Sunday 4 September 2016

September 2016

Now Teresa May (in China) is really having to engage with Brexit. Who would like to challenge me if I said Britain has not faced a situation like this since the Reformation? On that occasion, one man King Henry VIII "caused" the situation. Today the populace through the referendum have "caused" it. Otherwise the situation is very similar. The core issue was about who rules (Europe, then Rome) or the nation state. King Henry VIII ( to suit his love life) decided for England. But what it meant, no-one really knew, and in the end England invented its own classic fudge, the sweet reasonableness of Anglicanism in considerable contrast to the other European solutions of Luther and Calvin. This took decades to work out (and a considerable amount of blood). I don't see any early judgement on what Brexit means. Our prime minister clearly does not intend Brexit to mean what many Brexiteers (including some in her cabinet) want it to mean. To be honest, I simply don't know (and doubt many of us do) how to control immigration. It would seem May who has had charge of the issue for several years has no clear idea herself. We are into make your own fudge territory for a long while ahead.
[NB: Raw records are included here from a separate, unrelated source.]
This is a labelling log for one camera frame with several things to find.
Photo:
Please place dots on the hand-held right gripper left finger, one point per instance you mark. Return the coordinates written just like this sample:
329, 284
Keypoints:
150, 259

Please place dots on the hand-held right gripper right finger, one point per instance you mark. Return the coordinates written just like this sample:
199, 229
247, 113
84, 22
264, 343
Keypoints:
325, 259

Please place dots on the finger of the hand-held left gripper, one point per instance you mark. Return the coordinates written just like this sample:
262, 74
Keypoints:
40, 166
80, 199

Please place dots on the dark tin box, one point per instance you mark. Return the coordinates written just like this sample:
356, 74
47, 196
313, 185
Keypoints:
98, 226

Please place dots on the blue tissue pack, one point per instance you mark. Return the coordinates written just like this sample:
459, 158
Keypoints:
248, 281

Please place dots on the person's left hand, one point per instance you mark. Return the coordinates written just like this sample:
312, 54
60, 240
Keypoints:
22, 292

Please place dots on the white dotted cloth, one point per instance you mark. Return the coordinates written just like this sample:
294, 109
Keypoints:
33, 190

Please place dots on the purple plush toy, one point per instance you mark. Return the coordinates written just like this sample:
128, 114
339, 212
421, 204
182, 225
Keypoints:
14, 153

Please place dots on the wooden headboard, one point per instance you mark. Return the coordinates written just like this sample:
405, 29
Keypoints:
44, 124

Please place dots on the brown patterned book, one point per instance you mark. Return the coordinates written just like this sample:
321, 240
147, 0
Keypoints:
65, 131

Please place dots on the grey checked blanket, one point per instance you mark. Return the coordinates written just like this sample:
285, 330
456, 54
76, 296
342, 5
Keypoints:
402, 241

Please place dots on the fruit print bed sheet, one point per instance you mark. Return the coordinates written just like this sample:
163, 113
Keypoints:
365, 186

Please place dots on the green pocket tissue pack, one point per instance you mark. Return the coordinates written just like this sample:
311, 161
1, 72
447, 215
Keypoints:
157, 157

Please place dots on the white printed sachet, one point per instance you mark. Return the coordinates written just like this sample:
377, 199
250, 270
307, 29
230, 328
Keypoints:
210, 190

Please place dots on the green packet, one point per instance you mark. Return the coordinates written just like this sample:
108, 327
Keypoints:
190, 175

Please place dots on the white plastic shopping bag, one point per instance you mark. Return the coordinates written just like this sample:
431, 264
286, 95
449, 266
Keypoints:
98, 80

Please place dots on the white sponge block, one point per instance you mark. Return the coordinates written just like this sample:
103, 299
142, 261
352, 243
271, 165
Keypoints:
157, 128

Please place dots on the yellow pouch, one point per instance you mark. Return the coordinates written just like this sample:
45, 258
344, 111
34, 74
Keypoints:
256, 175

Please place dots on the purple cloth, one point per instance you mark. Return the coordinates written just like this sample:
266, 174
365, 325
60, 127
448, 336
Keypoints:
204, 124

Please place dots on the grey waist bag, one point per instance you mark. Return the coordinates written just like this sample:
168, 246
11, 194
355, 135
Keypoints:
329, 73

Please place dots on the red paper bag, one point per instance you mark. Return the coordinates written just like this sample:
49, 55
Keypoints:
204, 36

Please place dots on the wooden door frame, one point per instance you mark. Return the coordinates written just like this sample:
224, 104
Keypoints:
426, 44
What would I have done in the 1530-1660 period? I would have sought to have stayed alive, compromised my principles, encouraged everyone to stop killing one another in the name of God and generally calm down, and welcomed the Restoration with great joy. This application of 21st century reason would probably have got me killed anyway (claiming to deny that you could kill in the name of God, it certainly did not do many Levellers much good). So these are difficult times and in short order that "dammed referendum" will have achieved nothing. Whether in 10-20 years time we will feel more sanguine, and applaud our brave stance against the supra-national state, I have no idea but hope and pray I may last to see whether the vote was wise. For sure this autumn the issue will not leave a screen near you and I do prophesy it still has the power to blast the Tory party apart.